→ Problem description:
Look for the word "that". Copy every line of the listing where it occurs.

--------

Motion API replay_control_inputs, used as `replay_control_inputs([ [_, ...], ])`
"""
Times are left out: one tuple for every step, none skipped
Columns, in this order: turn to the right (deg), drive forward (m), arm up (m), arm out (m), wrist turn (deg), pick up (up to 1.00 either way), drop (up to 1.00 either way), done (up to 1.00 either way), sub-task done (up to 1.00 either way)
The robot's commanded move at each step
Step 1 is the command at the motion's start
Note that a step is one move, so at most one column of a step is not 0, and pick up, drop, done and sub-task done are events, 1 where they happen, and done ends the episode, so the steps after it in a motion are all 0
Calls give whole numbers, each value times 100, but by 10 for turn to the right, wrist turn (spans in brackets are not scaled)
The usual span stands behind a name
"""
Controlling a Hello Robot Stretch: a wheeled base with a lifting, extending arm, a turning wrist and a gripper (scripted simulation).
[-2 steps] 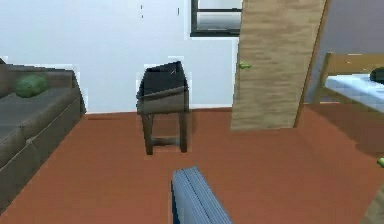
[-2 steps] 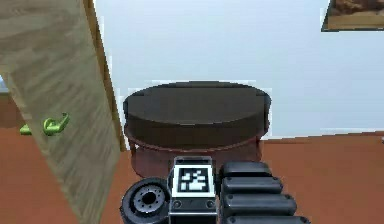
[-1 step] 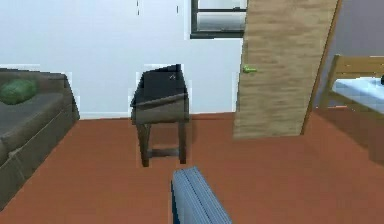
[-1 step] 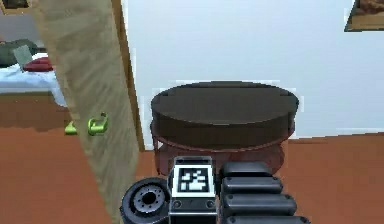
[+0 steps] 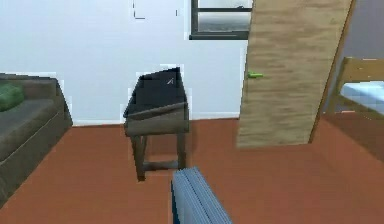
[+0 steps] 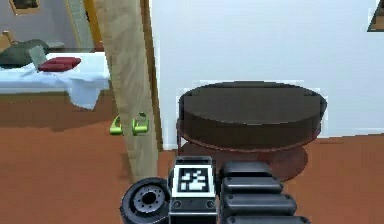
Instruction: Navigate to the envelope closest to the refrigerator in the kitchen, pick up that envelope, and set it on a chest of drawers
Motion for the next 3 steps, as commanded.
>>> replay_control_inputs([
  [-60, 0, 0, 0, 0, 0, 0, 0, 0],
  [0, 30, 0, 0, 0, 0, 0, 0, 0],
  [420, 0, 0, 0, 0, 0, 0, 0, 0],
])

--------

→ Exercise result:
Note that a step is one move, so at most one column of a step is not 0, and pick up, drop, done and sub-task done are events, 1 where they happen, and done ends the episode, so the steps after it in a motion are all 0
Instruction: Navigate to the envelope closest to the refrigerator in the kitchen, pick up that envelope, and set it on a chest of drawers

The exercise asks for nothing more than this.